Recently with the application for Medical School opening up, I have felt beyond stressed. I know stress is what we like to call normal in college, but the stress levels I have had in Spring 2016 have honestly skyrocketed through the roof. It seems as though the amount of hours in a day are never enough and the tasks that are supposed to get done are never done. In previous years, I have felt stress throughout my semesters, but this semester it is much different.
My stress levels have been so high that I have seen physical consequences of it. I’ve gained 30 pounds since graduating from high school. I’ve lost a tremendous amount of hair and have now developed a slight bald spot. I’ve aggravated the lesion in my stomach, to the point where it feels like an ulcer has developed. I have heart burn about 5 times out of the week. I become forgetful of things that need to be done, unless written down. I’ve had three mental breakdowns within this semester. I’ve had anxiety attacks, while driving or during an exam. I’ve had the base of my skull feel like it’s splitting in half. To say the least, the stress I have felt recently has changed my perception on what it means to shoot for the stars.

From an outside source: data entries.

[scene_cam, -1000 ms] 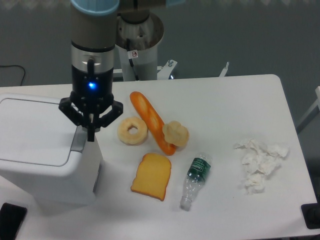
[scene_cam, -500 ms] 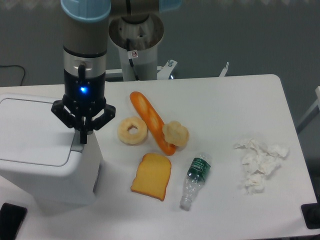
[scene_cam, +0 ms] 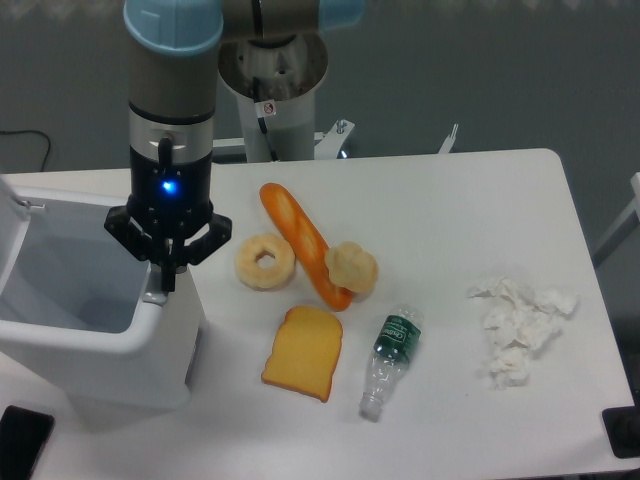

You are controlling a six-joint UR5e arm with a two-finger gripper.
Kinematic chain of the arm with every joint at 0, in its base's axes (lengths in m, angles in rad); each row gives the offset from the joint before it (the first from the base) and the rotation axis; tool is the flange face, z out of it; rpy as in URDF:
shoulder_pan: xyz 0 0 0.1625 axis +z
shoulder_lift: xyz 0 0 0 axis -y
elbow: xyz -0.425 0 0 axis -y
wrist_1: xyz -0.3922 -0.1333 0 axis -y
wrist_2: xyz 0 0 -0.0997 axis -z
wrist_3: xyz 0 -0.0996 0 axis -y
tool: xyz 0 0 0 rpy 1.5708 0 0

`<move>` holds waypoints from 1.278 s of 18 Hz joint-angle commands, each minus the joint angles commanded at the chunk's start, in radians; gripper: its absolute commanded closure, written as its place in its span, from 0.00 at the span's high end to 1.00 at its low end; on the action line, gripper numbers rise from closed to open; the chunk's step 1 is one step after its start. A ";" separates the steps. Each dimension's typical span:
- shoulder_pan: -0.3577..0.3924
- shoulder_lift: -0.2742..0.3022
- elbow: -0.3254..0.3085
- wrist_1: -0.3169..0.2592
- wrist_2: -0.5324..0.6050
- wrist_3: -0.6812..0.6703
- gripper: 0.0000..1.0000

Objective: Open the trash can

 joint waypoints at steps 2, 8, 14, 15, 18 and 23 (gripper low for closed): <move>0.012 0.000 0.015 0.002 -0.005 0.024 0.64; 0.145 -0.031 -0.008 0.003 0.099 0.306 1.00; 0.397 -0.089 -0.017 0.000 0.109 0.579 1.00; 0.438 -0.103 -0.020 0.000 0.109 0.641 1.00; 0.526 -0.172 -0.021 0.002 0.127 0.848 1.00; 0.538 -0.256 -0.020 0.005 0.322 1.066 1.00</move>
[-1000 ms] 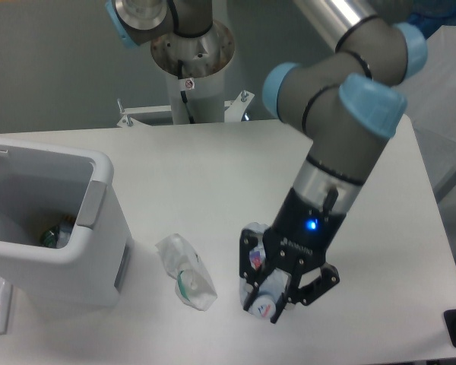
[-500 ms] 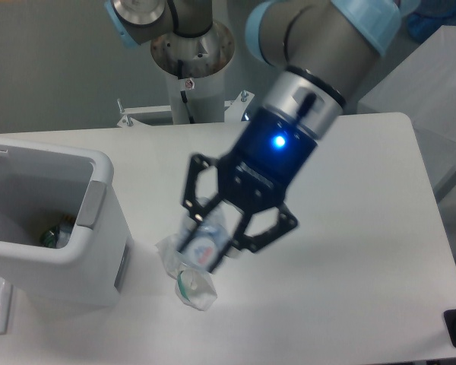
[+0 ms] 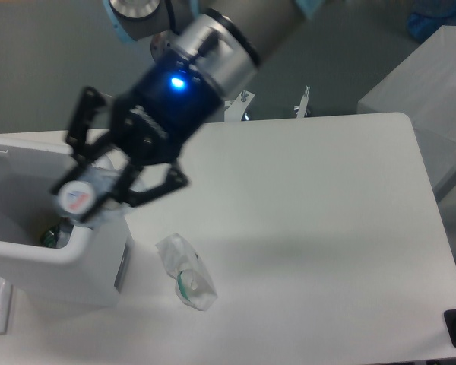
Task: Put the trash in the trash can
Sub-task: 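Lower the bottle into the bin and open the gripper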
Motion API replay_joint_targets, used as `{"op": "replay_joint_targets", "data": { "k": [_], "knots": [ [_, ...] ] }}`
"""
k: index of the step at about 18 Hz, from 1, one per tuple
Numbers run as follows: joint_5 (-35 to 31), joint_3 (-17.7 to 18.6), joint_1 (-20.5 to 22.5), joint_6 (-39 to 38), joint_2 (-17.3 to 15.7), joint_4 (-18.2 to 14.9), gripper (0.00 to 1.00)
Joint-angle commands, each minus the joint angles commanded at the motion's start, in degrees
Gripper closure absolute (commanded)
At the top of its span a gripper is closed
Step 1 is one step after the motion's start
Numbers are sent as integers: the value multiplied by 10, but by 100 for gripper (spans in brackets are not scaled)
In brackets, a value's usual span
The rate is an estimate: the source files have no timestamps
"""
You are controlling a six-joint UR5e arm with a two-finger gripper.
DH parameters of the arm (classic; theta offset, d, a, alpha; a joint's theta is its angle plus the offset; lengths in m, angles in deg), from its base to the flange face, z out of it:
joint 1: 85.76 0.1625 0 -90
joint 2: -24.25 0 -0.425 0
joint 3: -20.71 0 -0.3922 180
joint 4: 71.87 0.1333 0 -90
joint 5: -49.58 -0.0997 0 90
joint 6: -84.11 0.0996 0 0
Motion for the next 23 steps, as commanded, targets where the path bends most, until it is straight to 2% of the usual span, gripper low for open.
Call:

With less than a month before the Medical School application opening up, my heart races and my mind wanders to the question, “Have I done enough?” Is being in the top 15% in my class a high enough GPA? Is having 500 plus community service hours enough? Is being involved in three organizations sufficient? Is holding three different leadership roles enough? Is shadowing four different doctors enough? Are four letters of recommendations enough? Am I enough?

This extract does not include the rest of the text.